» What needs to be done
Lines, not repeats, are what count: give the number of lines below that hold "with", and nothing more.
=== Data provided ===
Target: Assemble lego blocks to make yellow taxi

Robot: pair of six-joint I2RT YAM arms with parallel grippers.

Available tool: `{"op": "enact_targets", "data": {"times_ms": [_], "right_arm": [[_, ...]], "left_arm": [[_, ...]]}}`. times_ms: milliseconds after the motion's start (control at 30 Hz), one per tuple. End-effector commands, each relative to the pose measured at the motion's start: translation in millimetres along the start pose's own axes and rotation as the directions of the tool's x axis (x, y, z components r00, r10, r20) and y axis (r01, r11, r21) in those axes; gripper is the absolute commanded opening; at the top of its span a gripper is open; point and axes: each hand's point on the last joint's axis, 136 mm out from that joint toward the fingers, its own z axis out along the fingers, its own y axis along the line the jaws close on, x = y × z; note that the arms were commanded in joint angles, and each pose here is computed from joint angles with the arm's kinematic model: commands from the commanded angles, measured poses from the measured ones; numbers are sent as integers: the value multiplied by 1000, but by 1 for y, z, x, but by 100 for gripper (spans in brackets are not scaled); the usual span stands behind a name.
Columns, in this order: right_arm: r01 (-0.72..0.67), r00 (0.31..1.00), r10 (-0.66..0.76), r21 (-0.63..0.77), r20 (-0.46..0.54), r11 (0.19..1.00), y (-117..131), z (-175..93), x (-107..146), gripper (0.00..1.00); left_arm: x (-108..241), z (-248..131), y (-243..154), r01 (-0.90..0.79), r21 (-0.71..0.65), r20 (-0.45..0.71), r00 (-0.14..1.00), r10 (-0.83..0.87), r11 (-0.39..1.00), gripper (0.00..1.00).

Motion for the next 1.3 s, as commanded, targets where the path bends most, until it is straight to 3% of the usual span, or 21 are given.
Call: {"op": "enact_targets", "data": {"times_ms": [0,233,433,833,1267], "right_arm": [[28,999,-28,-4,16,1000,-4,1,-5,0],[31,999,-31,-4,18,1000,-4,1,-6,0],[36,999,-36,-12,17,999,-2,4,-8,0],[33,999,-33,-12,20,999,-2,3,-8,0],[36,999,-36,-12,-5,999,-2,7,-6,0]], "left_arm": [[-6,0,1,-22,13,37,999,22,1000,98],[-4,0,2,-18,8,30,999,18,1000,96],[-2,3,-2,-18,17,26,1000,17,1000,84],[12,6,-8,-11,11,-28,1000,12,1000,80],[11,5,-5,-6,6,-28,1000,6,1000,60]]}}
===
» Task solution
2